▸ YOUR ASSIGNMENT:
Retype the whole listing below precisely.

▸ INFORMATION SHOWN:

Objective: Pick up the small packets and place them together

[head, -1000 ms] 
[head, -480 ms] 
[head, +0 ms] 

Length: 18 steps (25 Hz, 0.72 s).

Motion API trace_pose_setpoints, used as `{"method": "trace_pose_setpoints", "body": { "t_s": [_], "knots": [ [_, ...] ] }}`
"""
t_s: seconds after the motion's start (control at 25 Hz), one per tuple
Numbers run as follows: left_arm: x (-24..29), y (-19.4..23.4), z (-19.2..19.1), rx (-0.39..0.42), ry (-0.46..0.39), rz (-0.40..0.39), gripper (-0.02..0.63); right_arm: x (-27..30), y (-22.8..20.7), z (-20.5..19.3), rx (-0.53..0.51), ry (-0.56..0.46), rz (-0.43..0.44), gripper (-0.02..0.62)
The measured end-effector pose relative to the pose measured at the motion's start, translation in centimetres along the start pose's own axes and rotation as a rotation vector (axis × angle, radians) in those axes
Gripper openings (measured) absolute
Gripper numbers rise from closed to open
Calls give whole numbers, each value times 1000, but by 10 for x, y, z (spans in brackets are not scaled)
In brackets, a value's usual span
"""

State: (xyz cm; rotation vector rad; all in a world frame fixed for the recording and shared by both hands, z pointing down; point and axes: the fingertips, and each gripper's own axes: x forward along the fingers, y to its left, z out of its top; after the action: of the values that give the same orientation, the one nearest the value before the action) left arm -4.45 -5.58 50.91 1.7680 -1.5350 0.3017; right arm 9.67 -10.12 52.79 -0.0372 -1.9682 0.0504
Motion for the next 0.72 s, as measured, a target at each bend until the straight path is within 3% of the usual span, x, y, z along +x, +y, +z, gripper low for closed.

▸ EXERCISE SOLUTION:
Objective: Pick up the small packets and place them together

[head, -1000 ms] 
[head, -480 ms] 
[head, +0 ms] 

Length: 18 steps (25 Hz, 0.72 s).

Motion API trace_pose_setpoints, used as `{"method": "trace_pose_setpoints", "body": { "t_s": [_], "knots": [ [_, ...] ] }}`
"""
t_s: seconds after the motion's start (control at 25 Hz), one per tuple
Numbers run as follows: left_arm: x (-24..29), y (-19.4..23.4), z (-19.2..19.1), rx (-0.39..0.42), ry (-0.46..0.39), rz (-0.40..0.39), gripper (-0.02..0.63); right_arm: x (-27..30), y (-22.8..20.7), z (-20.5..19.3), rx (-0.53..0.51), ry (-0.56..0.46), rz (-0.43..0.44), gripper (-0.02..0.62)
The measured end-effector pose relative to the pose measured at the motion's start, translation in centimetres along the start pose's own axes and rotation as a rotation vector (axis × angle, radians) in those axes
Gripper openings (measured) absolute
Gripper numbers rise from closed to open
Calls give whole numbers, each value times 1000, but by 10 for x, y, z (spans in brackets are not scaled)
In brackets, a value's usual span
"""

State: (xyz cm; rotation vector rad; all in a world frame fixed for the recording and shared by both hands, z pointing down; point and axes: the fingertips, and each gripper's own axes: x forward along the fingers, y to its left, z out of its top; after the action: of the values that give the same orientation, the one nearest the value before the action) left arm -4.45 -5.58 50.91 1.7680 -1.5350 0.3017; right arm 9.67 -10.12 52.79 -0.0372 -1.9682 0.0504
Motion for the next 0.72 s, as measured, a target at each bend until the straight path is within 3% of the usual span, x, y, z along +x, +y, +z, gripper low for closed.

That completes the answer, and no more is expected.